VirTex: Learning Visual Representations from Textual Annotations
- URL: http://arxiv.org/abs/2006.06666v3
- Date: Sat, 25 Sep 2021 23:45:16 GMT
- Title: VirTex: Learning Visual Representations from Textual Annotations
- Authors: Karan Desai, Justin Johnson
- Abstract summary: VirTex is a pretraining approach using semantically dense captions to learn visual representations.

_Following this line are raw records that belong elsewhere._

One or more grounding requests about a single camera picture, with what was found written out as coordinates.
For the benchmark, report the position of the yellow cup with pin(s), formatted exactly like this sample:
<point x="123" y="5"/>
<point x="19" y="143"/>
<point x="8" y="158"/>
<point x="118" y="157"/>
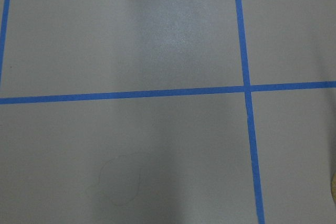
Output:
<point x="333" y="187"/>

We train convolutional networks from scratch on COCO Captions, and transfer them to downstream recognition tasks.
On all tasks, VirTex yields features that match or exceed those learned on ImageNet -- supervised or unsupervised.
- Score: 25.104705278771895
- License: http://arxiv.org/licenses/nonexclusive-distrib/1.0/
- Abstract: The de-facto approach to many vision tasks is to start from pretrained visual
representations, typically learned via supervised training on ImageNet. Recent
methods have explored unsupervised pretraining to scale to vast quantities of
unlabeled images. In contrast, we aim to learn high-quality visual
representations from fewer images. To this end, we revisit supervised
pretraining, and seek data-efficient alternatives to classification-based
pretraining. We propose VirTex -- a pretraining approach using semantically
dense captions to learn visual representations. We train convolutional networks
from scratch on COCO Captions, and transfer them to downstream recognition
tasks including image classification, object detection, and instance
segmentation. On all tasks, VirTex yields features that match or exceed those
learned on ImageNet -- supervised or unsupervised -- despite using up to ten
times fewer images.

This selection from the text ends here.